## PROBLEM STATEMENT
Count how many lines of the data include the string "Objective", then say that number and stop.

Entries taken from a collection:
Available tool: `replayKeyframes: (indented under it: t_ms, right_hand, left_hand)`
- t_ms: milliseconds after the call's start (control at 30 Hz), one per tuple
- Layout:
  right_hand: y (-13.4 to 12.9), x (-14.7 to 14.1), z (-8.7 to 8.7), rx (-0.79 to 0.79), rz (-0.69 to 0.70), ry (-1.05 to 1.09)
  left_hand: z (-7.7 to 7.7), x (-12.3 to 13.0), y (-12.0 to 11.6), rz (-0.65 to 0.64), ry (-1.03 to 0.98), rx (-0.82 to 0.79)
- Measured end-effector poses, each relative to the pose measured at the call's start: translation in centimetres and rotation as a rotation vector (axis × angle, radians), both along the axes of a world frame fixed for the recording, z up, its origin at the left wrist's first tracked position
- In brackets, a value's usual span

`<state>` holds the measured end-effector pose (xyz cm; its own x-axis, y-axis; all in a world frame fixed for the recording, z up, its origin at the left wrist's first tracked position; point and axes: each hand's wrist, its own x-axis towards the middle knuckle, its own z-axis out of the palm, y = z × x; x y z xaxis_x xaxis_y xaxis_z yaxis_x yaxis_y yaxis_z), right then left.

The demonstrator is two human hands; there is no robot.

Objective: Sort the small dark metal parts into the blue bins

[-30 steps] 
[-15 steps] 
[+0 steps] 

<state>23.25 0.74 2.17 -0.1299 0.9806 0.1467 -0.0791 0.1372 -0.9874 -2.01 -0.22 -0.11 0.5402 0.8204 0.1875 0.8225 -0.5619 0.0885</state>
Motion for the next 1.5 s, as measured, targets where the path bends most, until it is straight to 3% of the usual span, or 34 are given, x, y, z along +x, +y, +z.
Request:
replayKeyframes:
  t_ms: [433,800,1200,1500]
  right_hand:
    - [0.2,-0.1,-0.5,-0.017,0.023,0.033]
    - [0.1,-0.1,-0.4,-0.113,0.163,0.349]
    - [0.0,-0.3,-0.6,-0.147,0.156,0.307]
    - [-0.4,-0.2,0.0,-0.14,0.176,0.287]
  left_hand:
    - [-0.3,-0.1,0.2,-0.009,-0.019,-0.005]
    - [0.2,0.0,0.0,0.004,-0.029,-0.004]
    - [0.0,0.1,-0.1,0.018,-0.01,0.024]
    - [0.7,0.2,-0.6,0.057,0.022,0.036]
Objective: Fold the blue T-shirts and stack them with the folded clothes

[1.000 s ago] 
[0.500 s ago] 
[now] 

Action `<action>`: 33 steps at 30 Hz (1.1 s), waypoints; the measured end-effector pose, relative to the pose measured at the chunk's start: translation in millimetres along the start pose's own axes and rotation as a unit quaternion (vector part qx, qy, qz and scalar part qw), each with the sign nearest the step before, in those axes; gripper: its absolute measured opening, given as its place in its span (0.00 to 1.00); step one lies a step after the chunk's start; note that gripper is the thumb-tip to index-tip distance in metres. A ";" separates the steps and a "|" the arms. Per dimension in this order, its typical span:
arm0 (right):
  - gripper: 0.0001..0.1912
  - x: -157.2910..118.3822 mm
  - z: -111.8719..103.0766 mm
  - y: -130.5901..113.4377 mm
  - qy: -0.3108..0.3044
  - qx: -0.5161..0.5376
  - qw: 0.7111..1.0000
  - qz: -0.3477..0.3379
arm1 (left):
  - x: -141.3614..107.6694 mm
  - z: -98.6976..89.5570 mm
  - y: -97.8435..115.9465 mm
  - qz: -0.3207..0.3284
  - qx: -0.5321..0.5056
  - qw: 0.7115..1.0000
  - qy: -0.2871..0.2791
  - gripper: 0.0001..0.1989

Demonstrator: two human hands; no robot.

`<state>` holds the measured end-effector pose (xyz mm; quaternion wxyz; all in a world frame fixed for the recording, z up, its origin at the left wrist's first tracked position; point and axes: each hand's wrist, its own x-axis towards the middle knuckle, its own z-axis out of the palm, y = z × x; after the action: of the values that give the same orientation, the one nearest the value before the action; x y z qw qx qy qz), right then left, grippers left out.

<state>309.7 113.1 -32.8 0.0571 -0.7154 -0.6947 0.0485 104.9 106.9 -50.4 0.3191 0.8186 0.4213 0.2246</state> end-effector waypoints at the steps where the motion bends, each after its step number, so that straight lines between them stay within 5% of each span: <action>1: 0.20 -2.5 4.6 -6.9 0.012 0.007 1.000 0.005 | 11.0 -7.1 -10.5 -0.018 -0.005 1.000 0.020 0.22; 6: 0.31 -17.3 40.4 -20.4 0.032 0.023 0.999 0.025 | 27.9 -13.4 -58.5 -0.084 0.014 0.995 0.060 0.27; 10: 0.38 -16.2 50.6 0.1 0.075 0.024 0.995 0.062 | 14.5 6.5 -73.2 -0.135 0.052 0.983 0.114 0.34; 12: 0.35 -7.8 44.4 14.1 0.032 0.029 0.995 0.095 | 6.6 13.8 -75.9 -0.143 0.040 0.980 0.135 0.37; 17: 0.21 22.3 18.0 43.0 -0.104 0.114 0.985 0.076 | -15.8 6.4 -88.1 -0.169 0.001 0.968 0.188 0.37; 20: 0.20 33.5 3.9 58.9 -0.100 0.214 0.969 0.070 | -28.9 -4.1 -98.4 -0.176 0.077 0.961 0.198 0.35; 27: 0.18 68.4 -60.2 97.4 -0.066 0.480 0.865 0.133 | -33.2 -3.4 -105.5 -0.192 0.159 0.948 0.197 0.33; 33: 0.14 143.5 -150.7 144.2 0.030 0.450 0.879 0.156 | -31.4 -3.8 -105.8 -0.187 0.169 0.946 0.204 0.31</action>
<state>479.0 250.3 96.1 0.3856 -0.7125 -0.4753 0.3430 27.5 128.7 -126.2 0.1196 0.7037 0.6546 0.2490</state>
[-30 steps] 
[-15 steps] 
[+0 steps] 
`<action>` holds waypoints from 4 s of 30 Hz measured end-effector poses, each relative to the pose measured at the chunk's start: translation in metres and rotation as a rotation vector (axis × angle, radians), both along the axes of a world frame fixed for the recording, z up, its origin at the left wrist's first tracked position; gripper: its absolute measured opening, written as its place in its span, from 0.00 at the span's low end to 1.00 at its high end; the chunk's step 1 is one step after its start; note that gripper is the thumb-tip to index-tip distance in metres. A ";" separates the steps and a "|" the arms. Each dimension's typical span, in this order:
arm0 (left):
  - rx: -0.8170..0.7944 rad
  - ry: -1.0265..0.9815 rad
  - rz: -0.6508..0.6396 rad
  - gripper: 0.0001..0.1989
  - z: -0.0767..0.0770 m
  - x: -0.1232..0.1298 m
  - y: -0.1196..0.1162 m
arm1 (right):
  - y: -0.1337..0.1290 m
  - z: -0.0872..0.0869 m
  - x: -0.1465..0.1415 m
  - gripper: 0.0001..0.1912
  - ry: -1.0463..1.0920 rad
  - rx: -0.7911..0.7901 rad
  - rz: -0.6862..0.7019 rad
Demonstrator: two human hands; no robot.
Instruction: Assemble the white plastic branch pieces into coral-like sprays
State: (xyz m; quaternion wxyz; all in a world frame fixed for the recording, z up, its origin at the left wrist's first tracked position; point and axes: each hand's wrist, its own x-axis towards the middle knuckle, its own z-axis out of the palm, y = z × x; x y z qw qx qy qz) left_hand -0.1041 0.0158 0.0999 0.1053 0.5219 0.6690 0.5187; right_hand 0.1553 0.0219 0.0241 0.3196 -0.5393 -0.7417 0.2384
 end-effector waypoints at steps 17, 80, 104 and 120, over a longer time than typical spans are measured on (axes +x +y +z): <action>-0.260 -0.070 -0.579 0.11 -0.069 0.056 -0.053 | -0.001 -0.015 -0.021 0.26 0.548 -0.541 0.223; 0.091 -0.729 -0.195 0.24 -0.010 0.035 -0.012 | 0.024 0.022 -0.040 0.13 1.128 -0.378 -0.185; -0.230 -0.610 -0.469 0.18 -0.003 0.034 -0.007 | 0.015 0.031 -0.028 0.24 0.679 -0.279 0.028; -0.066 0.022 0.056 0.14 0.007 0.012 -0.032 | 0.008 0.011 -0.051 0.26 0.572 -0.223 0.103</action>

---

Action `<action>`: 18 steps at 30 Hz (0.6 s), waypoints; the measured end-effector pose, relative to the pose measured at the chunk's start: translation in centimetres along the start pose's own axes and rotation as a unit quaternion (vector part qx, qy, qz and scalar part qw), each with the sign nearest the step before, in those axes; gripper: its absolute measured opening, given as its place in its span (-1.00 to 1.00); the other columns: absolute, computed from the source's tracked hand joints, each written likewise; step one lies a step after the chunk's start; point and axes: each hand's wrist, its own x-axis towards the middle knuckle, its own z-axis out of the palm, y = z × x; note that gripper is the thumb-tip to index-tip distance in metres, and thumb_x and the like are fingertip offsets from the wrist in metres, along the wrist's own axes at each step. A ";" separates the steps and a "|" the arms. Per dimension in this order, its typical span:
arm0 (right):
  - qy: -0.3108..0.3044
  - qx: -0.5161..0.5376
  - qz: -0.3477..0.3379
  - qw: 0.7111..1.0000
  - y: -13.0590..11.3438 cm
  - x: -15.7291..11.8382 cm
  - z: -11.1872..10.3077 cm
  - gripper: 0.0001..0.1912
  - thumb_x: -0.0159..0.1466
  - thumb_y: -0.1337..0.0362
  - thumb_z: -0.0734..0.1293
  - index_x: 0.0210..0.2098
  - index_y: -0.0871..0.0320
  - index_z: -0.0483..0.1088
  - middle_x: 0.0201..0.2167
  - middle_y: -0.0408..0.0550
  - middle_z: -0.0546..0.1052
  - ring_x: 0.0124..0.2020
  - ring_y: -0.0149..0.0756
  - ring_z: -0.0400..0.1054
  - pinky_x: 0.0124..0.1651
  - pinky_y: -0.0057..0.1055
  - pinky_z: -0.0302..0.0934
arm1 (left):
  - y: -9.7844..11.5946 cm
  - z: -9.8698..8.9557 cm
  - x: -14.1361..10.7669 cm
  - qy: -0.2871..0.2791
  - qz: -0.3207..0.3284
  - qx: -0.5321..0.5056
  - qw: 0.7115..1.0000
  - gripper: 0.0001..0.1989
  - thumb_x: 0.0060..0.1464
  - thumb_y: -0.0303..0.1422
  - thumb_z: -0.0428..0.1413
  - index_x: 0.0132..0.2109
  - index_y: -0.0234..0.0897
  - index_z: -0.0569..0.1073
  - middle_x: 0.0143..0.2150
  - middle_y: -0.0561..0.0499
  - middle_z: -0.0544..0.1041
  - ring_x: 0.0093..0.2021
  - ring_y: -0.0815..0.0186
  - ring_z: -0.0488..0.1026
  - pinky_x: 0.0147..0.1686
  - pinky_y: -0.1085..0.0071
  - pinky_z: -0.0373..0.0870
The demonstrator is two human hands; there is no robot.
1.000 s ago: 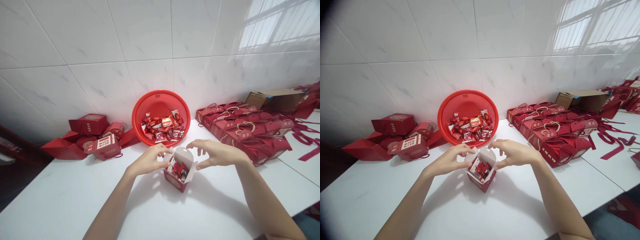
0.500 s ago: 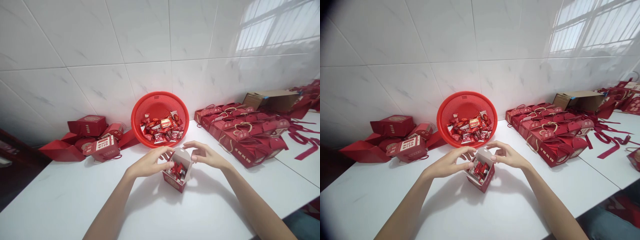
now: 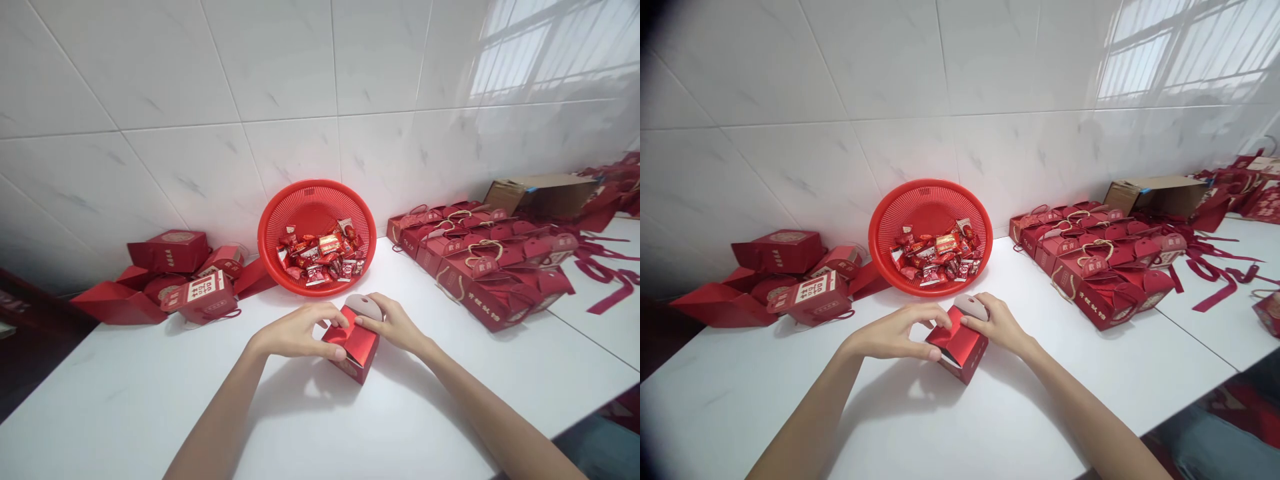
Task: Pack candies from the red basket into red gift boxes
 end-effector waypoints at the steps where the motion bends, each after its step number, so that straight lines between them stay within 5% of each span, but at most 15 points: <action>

## TASK SOLUTION
2